避難前の、自然が豊かで農業・林業・畜産業が盛んな当時の川内村について語る遠藤村長。そして震災と原発事故で大きく変わってしまった村についても触れました。

「避難が解除され役場機能も戻りましたが、住民の皆さんは不安を訴えます。特にお子さんが小さいご家庭の不安は尽きません。一方で高齢者からは、村で最後を迎えたいといった声も聞かれました。また戻れる場所と戻れない場所でも線が引かれ、賠償金額の多寡でも線が引かれ、さまざまな場面で分断が起こりました」。行政と住民の信頼がないと、復興はなかなか進まない。生き方の根源を問われるような年月だったと、遠藤村長は当時を振り返ります。そして復興の影の部分があれば、光の部分もあります。80パーセントまで回復した人口や、戻りつつある産業。震災前にはなかったようなインフラ整備も進んでいます。

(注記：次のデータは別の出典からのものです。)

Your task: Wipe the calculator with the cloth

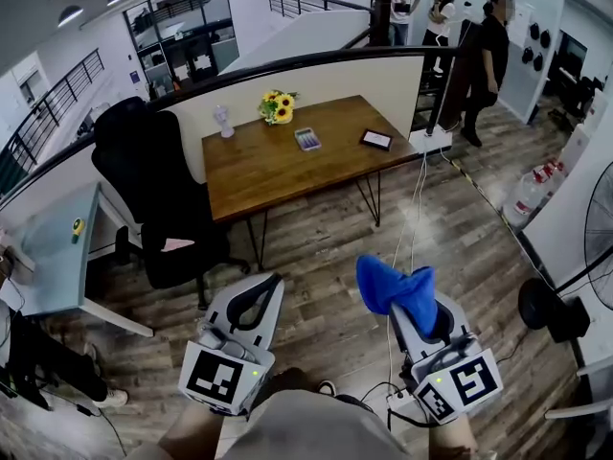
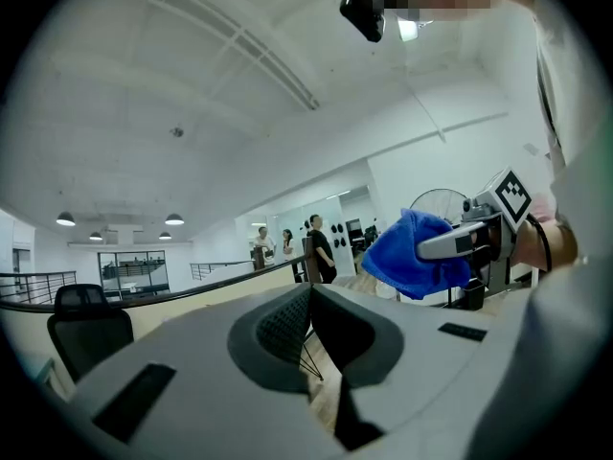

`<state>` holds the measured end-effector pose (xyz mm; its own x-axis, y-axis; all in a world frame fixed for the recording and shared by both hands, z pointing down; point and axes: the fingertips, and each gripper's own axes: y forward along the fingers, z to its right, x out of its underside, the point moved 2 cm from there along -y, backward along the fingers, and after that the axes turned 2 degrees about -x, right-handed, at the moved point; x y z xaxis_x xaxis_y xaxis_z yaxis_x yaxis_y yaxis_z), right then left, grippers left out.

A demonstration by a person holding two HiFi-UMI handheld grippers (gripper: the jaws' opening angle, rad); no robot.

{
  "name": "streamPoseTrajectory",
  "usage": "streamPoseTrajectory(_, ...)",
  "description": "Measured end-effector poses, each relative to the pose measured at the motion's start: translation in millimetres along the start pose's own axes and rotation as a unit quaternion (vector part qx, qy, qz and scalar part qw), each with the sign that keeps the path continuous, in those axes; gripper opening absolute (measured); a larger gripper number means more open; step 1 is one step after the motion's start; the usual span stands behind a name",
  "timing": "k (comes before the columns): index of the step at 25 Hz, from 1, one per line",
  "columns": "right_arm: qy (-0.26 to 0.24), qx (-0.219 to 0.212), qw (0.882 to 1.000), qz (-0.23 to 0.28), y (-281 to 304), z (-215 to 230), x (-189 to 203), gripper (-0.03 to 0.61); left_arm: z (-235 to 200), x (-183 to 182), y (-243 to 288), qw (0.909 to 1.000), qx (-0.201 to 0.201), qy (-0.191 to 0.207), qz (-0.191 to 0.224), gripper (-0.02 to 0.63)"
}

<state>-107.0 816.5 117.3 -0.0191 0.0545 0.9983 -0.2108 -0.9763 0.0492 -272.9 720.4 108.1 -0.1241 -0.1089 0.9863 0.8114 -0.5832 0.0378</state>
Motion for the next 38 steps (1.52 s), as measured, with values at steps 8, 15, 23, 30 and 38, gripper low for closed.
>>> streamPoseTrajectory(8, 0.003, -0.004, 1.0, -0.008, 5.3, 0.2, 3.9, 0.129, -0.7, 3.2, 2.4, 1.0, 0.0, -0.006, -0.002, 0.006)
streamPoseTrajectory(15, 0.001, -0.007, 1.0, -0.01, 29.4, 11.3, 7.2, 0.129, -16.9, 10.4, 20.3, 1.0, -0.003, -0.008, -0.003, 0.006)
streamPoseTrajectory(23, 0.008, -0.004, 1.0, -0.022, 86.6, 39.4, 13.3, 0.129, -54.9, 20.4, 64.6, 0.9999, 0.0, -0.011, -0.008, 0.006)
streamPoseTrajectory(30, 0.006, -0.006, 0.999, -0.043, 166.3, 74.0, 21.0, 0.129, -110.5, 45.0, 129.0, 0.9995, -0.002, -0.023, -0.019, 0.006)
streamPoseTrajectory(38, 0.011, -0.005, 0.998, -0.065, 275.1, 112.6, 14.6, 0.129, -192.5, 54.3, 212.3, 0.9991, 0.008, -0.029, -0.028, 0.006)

「原発事故が起きるということに、思いを巡らすことができていませんでした。きちんと考えていれば、原発関連死で亡くなった人の数も、減らすことができたかもしれません。そしてこうした震災や事故では、どうしても脆弱な部分にしわ寄せが来てしまいます。それは、自治体の課題がある箇所が可視化されると言い換えてもいいかもしれません。だから自分たちの自治体の、弱い箇所を想像することが大事になります。現場に触れるというのは、まさにそのことです。だから是非、一度川内村を訪れてほしいと思います」。
講演の最後で、遠藤村長は「我々現役世代がやらなければいけないことが二つあります。一つは今ある課題を、できるだけ後世に残さない努力をしていくこと。そしてもう一つが、それでも後世に残ってしまった問題を解決していく人材を育てていくことです」と語ってくれました。その上で「原田先生や学生の皆さんが震災後から村を訪れてくれただけで、どれだけ川内村の住民が勇気をもらえたか。来てもらえるだけで、それが復興につながるのです。今後もいろいろな連携ができるといいなと思います」と学生たちに話し、この日の講演は終了しました。
講演後、学生からの質問に答えてくださった遠藤村長。原発稼働の是非などさまざまな質問が学生から寄せられました。そうした中で村長自身が考える川内村の魅力について学生から問われると、「川内村のような中山間地域の魅力は、やはり自然とのコラボレーションにあります。そして、どんな状況になっても希望を捨てない村民性でしょうか」という回答が印象的でした。

包括連携協定により、これまで以上に結びつきが強まった玉川学園と川内村。今後はさまざまな学部と連携することが期待されます。